Quite by chance in the Maltings central library (the local history shelves – not the cookery section) I came across a fascinating little book published in 1991 called Old Hertfordshire Recipes, written by someone called Catherine Rothwell, whose earliest visits to Hertfordshire were in the 1940's on a secondhand bicycle that cost £3.

After returning as a pensioner "with time to stand and stare, to talk to people" she collected recipes across the county, and interspersed them with all sorts of snippets of local history, comm enting that Hertfordshire was one of the best sources of fine produce in the whole of England, from fresh vegetables, plums and apples, to bread made from stoneground corn and ale brewed at the coaching inns.

Pope ladies originated in St Albans and were sold in the shops on New Year's morning.

Originally distributed to the poor by the monks the recipe goes back centuries and possibly to the Romans who ate dough cakes in the shape of humans during Saturnalia.

"Pop lady" buns sold in St Albans in 1819 when Cobbett visited were said to be like the hot cross buns eaten on Good Friday (recipe below).

Eels, apparently, swam in the Gade and people made eel pie.

A recipe is given for Tewin apple cake – a sort of Swiss roll made with chopped apples wrapped in bread dough.

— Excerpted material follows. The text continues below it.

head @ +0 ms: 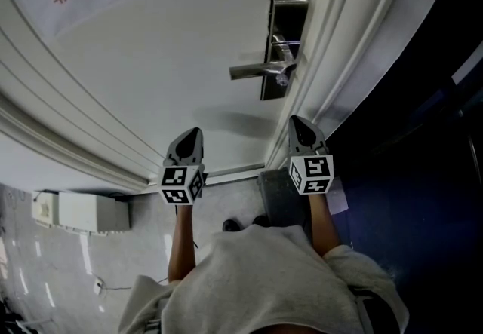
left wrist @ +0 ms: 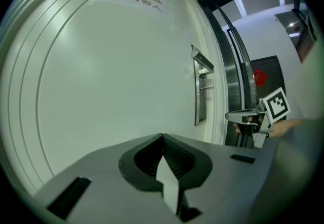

Perhaps there was an orchard there then as there is now.

There were Tring dumplings with meat at one end and apple at the other after the style of Cornish pasties and, from Harpenden, strawberry pie you might like to make with the last of the summer's strawberries.

Chicken with honey and oranges

Ingredients1 1.5kg (3lb) chicken; 1 tbsps flour; 2 tsps paprika; half tsp powdered ginger; 1.5 cups water (approx three quarters of a pint); 2 oranges; 25g (1oz) butter; 1 tsp salt; 2 tbsps runny honey; 1.5 cups (approx three quarters of a pint) orange juice; 1 tsps tabasco sauce; Pinch of black pepper.

Method

Sprinkle chicken with salt, pepper and paprika and brown in butter in a casserole. Remove chicken and stir in the flour, honey, tabasco, ginger, orange juice and water.

Return chicken to the sauce, cover and simmer until the chicken is tender (about two hours). Slice oranges 1cm (half inch) thick and add to the pot for the last 20 minutes of cooking time. Serves four.

This is Barbara Cartland's recipe.

Pope ladies

Ingredients

25g (1oz) fresh yeast; 100g (4oz) sugar; 1 tsp grated nutmeg; 175g (6oz) butter; Currants; 450ml (three quarters pint) milk; 750g (1.5lb) plain flour; 1 tsp salt; 3 medium eggs, beaten.

Method

Dissolve yeast in warm milk then stir in the sugar.

Sift flour with nutmeg and salt. Rub in the butter.

Stir in the beaten eggs and yeast, mixing well to form a soft dough.

Knead the dough on a floured board. Leave to rise for one hour in a covered, greased bowl. Then shape dough into ovals, tapering one end to a point.

Use small pieces to form head and arms, using currants for eyes.

Leave to prove on a greased oven tray, then brush with egg wash and bake for 25 minutes at 190ºC/375ºF/gas mark 5.

This is Heather Fitzsimmons' recipe.

Harpenden strawberry pie

Ingredients

1 cup plain flour; 2 tsps baking powder; Quarter cup very cold water; Half tsp salt; 50g (2oz) butter; 750g (1.5lb) ripe strawberries.

Method

Sift dry ingredients together, lightly rub in butter and add water slowly to make a stiff dough. Roll out on a floured board and use to line a greased flan dish. Bake blind.

Fill the baked crust with hulled strawberries and cover with a syrup made by adding half a cup of sugar and half a cup of strawberries to two cups of boiling water.

Bring back to the boil and strain.

Thicken syrup with a little cornflour in cold water, simmer over a fairly high heat stirring constantly, remove from the heat and beat hard. Return to a low heat and simmer gently until thick; pour over strawberries while hot and serve either hot or cold.